ではsshを使えば良いではないかというと、これがまた問題があります。それは濁点の問題です。Macでは、ファイルシステムの仕様から濁点や半濁点が一文字として数えられます。たとえば「がぎぐげご」は「か゛き゛く゛け゛こ゛」です。WindowsやLinuxではそのように扱われません(参考「MacOSX - Mac OS X の NFD 問題での対策諸々 - Qiita」)。
ReadyNASはLinuxです。ですので、ファイル転送時に気をつけないと、非常に厄介なことになります。具体的には、端末やファイラからファイルは見えているのだが、いざ操作しようとすると「見つからない」と言われるという症状に見舞われます。これ、本当に面倒臭いです。
ファイル転送時にrsyncのiconvオプションを使えばこの問題は回避することができます(「rsyncでiconvオプションをつけると、deleteオプションの挙動が変わる?? : 或る阿呆の記」)。しかし、通常のscpでは何にもしてくれません。ファイルの転送にいちいちrsyncが必要とされるようでは、ちょっと使いづらいですね。

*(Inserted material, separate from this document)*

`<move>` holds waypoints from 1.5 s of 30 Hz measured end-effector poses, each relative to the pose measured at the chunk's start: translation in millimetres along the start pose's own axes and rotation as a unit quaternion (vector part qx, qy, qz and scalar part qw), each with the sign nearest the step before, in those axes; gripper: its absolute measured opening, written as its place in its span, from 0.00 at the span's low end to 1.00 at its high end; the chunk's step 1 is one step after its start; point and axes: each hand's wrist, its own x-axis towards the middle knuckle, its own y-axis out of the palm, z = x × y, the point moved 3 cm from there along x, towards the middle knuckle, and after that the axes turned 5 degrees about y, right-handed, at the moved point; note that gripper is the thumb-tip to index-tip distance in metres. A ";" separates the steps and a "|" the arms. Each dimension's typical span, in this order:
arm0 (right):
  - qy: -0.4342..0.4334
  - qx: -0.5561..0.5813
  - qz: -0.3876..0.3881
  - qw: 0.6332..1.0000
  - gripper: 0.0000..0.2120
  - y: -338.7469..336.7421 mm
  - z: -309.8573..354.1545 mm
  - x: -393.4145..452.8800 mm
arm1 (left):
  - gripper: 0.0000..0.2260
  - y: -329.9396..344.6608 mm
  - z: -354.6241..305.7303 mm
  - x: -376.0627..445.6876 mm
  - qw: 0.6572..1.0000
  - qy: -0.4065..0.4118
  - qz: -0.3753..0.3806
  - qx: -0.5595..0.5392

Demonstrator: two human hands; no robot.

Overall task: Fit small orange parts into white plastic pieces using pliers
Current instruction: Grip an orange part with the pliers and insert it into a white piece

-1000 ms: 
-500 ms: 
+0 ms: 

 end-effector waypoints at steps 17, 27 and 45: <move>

sambaを使えば、ちゃんと変換してくれるようで、少なくともこの濁点の問題で頭を悩ませる必要がないので、日常的にはやはりsshよりsambaのほうが使いやすいのです。
MacにおけるiSCSIのイニシエータの寂しい状況
sshよりsambaとはいえ、やはり速度がもうちょっとなんとかならないものだろうかと考えたところで、ふと思い浮かぶのはiSCSIです。ReadyNASは設定画面のタブに普通にiSCSIがあり、簡単にターゲットを作成してiSCSIを使用することが可能なのですが…。Macでは、iSCSIのイニシエータで実績のあるものが、1ライセンス$90したりします。「ReadyNASでiSCSIを利用する - @ビボーログ」には無料で頑張る方法もありますが、El Capitanだとどうにもうまくいきません。Yosemiteではうまくいくのでしょうか?「iscsi-osx/iSCSIInitiator · GitHub」なんてのもあったりしますが、情報が少なく果たしてどんなものやら。しかし広いネットの世界では頑張った人がいまして、「Mac El CapitanでDroboshare Dashboardを使ってiSCSIを無料で利用する 〜実践編 | Life is run!!」という記事を見つけました。なかなか手間暇かけて頑張っており、よくこんな方法見つけたなぁと思います(ネットでは本当に感心してしまうことがたくさん)。しかしながら、見るだけでなんだか面倒臭い。とりあえず、今はいいかな…という感じです。
一番楽なのは外付けハードディスクをつけること
とまぁこのような感じで、Macでのファイル共有は、昔に比べればかなり進歩しているだろうとは思うものの、なかなか苦労があります。身も蓋もない話ですが、一番楽なのは外付けハードディスクをMacに接続してしまうことです。
まぁでも、部屋からハードディスクを追い出して、部屋の外にファイルサーバーがある生活、というのも悪くないものです。まだ3TBのデータ転送がまったく終わっていないので、ハードディスクを部屋から追い出せていないのですが…(あと数日はかかりそう…)。